◆ Work task
From the listing below, copy each line that holds "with".

[Data shown]

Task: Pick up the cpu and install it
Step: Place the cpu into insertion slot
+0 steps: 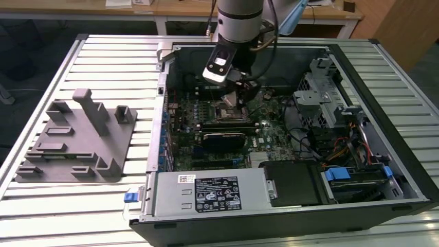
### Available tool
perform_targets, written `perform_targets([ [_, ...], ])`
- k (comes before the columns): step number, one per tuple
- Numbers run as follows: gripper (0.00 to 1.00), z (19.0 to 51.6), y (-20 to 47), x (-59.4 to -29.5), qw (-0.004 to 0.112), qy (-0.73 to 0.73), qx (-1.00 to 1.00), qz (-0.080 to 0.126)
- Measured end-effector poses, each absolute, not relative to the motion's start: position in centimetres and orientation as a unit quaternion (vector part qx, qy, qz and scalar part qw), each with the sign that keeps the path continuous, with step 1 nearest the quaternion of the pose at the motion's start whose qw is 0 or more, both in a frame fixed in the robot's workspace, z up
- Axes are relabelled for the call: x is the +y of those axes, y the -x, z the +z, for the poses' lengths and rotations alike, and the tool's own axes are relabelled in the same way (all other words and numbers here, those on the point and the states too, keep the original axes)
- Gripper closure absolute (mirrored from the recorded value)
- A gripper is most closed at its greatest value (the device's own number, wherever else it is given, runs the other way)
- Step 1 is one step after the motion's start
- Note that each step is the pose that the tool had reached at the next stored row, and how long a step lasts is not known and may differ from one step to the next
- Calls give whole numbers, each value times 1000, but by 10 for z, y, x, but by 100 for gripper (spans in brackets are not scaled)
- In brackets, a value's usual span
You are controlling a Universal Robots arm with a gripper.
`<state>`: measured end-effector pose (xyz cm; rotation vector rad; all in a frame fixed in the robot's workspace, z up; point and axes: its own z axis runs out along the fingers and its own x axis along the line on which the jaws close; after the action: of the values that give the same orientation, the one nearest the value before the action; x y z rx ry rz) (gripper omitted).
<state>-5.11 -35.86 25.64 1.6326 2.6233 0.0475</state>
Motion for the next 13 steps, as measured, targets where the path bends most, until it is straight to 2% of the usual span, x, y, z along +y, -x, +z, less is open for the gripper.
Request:
perform_targets([
  [13,45,254,51,-359,27,-625,780,12],
])
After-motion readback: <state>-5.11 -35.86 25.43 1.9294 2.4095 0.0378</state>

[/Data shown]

◆ Exercise solution
- Measured end-effector poses, each absolute, not relative to the motion's start: position in centimetres and orientation as a unit quaternion (vector part qx, qy, qz and scalar part qw), each with the sign that keeps the path continuous, with step 1 nearest the quaternion of the pose at the motion's start whose qw is 0 or more, both in a frame fixed in the robot's workspace, z up
You are controlling a Universal Robots arm with a gripper.

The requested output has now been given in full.